EXERCISE BRIEF: Go through the material below, count the lines with the word "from", and reply with the count alone.

- - -

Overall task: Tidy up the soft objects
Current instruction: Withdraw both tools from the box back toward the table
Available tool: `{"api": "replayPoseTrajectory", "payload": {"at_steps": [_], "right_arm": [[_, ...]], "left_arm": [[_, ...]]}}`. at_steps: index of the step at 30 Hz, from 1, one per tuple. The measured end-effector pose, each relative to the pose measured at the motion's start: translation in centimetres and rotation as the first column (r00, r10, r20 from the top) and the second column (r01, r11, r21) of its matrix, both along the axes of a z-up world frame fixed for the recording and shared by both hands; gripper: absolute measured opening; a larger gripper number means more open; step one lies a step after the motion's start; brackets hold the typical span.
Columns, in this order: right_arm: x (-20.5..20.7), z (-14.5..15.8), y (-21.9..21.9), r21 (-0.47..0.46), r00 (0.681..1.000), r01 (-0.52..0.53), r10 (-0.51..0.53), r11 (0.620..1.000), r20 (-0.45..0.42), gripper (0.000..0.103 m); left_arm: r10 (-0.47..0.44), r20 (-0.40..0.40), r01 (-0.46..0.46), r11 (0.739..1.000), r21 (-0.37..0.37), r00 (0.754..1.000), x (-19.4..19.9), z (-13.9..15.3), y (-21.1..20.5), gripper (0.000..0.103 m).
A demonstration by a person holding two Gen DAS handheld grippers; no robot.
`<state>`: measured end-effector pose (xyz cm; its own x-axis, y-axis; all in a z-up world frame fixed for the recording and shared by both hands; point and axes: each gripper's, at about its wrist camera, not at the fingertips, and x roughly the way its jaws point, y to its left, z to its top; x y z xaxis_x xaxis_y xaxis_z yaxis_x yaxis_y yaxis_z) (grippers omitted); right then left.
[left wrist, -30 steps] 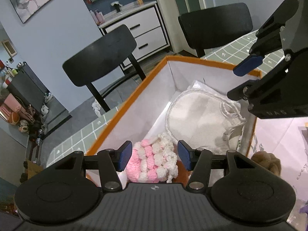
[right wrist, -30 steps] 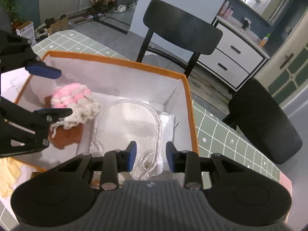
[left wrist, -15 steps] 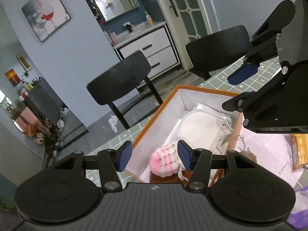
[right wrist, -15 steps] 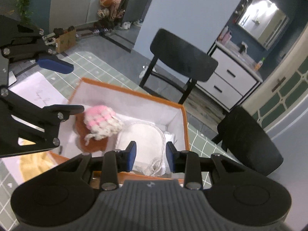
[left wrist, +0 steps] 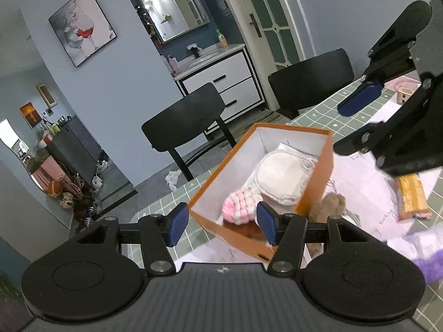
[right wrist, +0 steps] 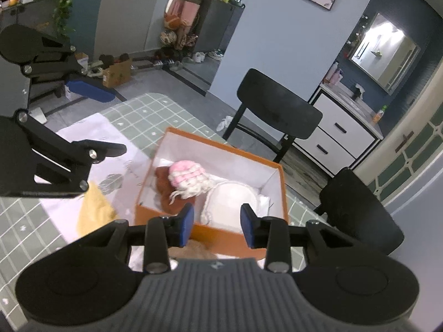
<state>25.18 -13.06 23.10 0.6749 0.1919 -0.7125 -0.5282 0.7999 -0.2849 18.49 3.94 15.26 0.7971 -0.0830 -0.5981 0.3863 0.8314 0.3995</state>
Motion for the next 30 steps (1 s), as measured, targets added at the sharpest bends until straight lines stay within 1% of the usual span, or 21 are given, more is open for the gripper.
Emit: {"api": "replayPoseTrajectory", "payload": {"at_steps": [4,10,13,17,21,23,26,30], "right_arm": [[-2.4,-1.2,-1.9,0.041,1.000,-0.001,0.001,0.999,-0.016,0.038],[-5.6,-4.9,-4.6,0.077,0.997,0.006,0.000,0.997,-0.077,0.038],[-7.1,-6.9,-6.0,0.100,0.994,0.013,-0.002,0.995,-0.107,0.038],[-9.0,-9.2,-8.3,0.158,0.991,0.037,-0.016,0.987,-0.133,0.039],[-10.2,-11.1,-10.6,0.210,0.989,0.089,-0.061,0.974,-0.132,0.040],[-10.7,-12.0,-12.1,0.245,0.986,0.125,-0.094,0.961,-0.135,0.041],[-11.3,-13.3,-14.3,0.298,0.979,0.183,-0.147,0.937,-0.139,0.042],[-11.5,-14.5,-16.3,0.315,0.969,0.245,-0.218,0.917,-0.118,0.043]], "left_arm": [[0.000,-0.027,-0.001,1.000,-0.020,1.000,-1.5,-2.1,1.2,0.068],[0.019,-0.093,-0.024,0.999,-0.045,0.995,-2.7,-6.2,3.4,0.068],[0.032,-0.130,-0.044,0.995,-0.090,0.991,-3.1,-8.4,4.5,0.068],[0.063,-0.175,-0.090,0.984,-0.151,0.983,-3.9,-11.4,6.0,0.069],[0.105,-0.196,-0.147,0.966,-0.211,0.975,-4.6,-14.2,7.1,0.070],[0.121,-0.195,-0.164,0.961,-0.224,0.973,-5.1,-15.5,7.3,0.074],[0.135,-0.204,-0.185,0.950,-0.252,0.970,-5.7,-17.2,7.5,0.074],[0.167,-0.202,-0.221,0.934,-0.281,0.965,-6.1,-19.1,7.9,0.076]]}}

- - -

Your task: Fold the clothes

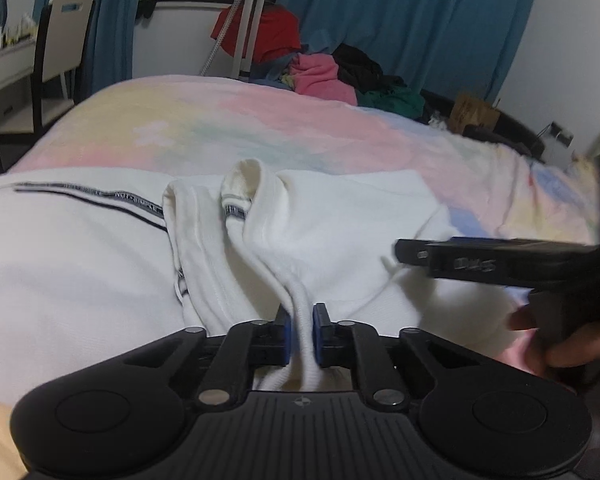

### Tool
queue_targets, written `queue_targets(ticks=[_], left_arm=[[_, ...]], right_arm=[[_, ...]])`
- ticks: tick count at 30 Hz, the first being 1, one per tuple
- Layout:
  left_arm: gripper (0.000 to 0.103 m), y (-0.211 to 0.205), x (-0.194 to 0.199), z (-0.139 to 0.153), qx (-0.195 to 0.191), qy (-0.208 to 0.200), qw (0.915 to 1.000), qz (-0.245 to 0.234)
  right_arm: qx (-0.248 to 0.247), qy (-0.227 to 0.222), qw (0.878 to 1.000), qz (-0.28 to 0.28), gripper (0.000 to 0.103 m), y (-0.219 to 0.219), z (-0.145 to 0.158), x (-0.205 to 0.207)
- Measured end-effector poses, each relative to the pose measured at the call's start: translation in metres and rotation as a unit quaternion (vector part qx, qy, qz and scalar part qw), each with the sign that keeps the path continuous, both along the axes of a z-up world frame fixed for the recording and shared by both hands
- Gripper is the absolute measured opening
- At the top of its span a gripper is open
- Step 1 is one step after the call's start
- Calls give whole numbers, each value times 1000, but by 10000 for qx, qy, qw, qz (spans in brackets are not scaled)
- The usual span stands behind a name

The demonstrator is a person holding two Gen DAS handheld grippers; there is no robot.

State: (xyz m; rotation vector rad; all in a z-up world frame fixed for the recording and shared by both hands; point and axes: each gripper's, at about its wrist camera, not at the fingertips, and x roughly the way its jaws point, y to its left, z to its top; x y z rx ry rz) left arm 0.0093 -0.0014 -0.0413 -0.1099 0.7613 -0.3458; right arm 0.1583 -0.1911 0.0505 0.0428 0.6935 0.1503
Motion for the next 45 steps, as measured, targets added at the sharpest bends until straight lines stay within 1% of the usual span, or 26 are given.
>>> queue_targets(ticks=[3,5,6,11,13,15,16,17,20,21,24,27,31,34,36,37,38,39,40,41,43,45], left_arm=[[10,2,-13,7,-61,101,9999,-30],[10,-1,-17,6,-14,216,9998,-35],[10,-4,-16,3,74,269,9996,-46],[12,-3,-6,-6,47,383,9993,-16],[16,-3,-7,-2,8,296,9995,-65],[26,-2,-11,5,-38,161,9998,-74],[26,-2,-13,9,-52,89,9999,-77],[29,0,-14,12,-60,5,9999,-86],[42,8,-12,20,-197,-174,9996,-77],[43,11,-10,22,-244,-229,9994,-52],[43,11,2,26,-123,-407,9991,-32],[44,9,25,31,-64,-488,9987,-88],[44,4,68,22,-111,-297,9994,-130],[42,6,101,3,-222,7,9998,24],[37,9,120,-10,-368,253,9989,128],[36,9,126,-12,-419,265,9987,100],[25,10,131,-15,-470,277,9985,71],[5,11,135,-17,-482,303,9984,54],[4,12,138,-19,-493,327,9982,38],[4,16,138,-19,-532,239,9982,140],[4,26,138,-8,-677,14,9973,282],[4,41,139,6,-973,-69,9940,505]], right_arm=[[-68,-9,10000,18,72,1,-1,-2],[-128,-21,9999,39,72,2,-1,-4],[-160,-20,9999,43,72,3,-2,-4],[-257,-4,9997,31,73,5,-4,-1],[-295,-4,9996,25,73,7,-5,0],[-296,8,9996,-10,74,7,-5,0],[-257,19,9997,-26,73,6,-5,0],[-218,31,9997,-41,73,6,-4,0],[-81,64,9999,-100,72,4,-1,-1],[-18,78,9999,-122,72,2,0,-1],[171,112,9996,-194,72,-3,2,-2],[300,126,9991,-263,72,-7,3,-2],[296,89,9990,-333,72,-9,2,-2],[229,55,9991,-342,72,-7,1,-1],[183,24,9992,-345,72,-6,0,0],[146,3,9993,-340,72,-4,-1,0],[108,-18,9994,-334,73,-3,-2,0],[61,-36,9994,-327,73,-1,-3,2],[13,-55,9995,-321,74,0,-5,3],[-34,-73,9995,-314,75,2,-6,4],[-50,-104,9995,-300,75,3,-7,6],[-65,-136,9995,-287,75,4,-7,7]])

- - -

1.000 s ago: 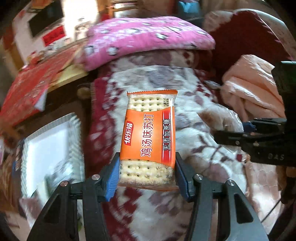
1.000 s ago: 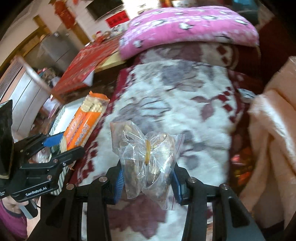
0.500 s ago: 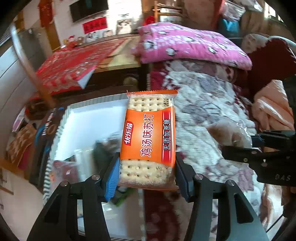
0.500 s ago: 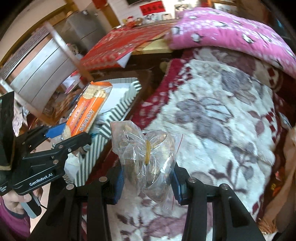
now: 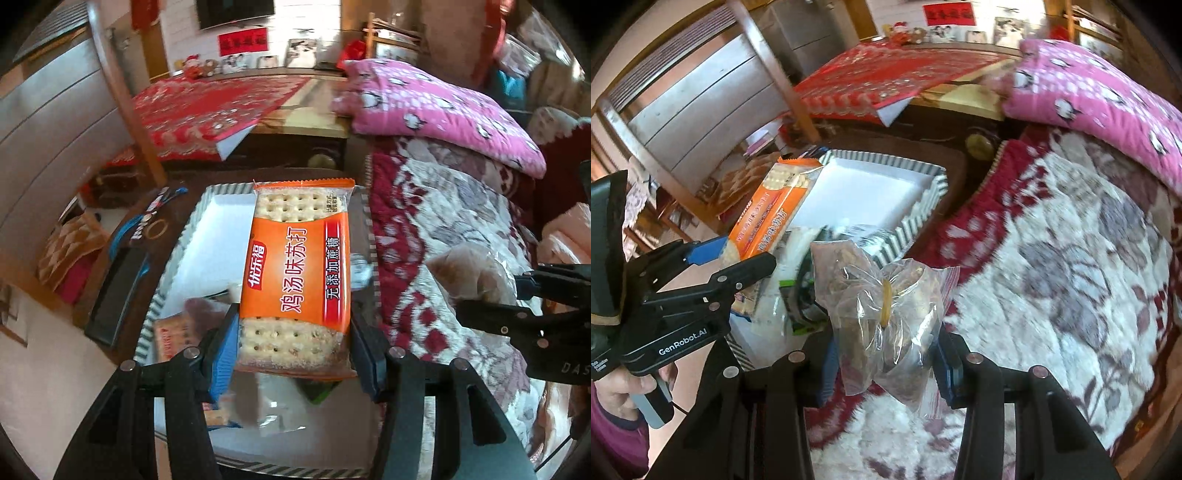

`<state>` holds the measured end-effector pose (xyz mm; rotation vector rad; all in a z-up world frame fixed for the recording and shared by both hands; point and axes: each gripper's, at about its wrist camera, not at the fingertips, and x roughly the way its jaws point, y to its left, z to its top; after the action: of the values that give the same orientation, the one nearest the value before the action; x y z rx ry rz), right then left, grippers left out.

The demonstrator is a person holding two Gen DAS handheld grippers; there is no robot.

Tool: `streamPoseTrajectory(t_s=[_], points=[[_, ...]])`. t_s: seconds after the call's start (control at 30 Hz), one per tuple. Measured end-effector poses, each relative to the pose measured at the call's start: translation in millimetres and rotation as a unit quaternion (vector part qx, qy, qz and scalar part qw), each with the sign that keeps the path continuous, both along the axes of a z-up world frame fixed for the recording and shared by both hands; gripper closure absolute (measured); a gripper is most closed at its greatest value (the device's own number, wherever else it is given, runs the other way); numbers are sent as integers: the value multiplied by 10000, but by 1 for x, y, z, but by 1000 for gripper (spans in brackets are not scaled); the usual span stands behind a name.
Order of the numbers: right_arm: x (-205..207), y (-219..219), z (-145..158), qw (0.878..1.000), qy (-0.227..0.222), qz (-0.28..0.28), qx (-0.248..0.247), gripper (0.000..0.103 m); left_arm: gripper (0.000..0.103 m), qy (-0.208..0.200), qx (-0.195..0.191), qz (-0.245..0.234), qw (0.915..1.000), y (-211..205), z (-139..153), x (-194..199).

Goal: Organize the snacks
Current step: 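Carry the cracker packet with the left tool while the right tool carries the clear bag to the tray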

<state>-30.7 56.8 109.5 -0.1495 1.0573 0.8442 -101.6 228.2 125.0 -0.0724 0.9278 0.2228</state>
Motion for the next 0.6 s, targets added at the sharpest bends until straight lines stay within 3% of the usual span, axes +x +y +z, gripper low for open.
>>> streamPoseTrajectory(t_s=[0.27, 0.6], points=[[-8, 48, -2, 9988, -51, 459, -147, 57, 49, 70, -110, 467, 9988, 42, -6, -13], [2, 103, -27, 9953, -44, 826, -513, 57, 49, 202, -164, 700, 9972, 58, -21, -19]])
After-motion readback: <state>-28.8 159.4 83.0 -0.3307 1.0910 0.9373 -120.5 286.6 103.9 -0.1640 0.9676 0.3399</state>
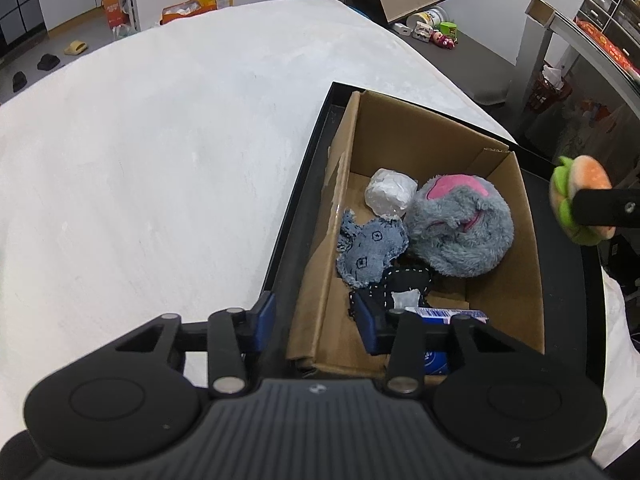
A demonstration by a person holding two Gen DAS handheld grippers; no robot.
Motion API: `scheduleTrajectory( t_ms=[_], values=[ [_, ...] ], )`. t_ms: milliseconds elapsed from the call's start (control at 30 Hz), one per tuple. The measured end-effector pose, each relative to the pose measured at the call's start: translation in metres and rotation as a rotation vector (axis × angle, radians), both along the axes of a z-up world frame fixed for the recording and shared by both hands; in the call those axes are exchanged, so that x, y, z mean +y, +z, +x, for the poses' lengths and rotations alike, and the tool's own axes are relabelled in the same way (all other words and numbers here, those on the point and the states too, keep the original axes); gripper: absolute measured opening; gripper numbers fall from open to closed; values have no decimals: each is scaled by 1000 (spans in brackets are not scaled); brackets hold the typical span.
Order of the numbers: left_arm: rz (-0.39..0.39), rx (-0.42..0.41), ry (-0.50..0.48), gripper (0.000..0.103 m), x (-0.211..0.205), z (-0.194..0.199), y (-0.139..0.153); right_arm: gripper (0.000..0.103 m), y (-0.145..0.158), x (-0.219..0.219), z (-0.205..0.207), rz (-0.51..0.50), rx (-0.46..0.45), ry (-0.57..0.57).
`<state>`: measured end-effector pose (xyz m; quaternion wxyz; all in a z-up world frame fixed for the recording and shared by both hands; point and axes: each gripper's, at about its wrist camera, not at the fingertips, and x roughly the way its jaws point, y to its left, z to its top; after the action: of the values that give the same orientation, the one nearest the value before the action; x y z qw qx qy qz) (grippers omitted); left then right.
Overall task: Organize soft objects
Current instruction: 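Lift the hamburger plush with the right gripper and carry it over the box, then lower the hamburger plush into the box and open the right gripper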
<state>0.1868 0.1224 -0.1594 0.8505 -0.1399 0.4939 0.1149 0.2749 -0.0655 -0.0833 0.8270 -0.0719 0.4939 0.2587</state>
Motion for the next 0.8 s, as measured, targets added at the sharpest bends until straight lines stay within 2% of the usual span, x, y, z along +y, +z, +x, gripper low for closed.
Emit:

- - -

TASK RESPONSE: 3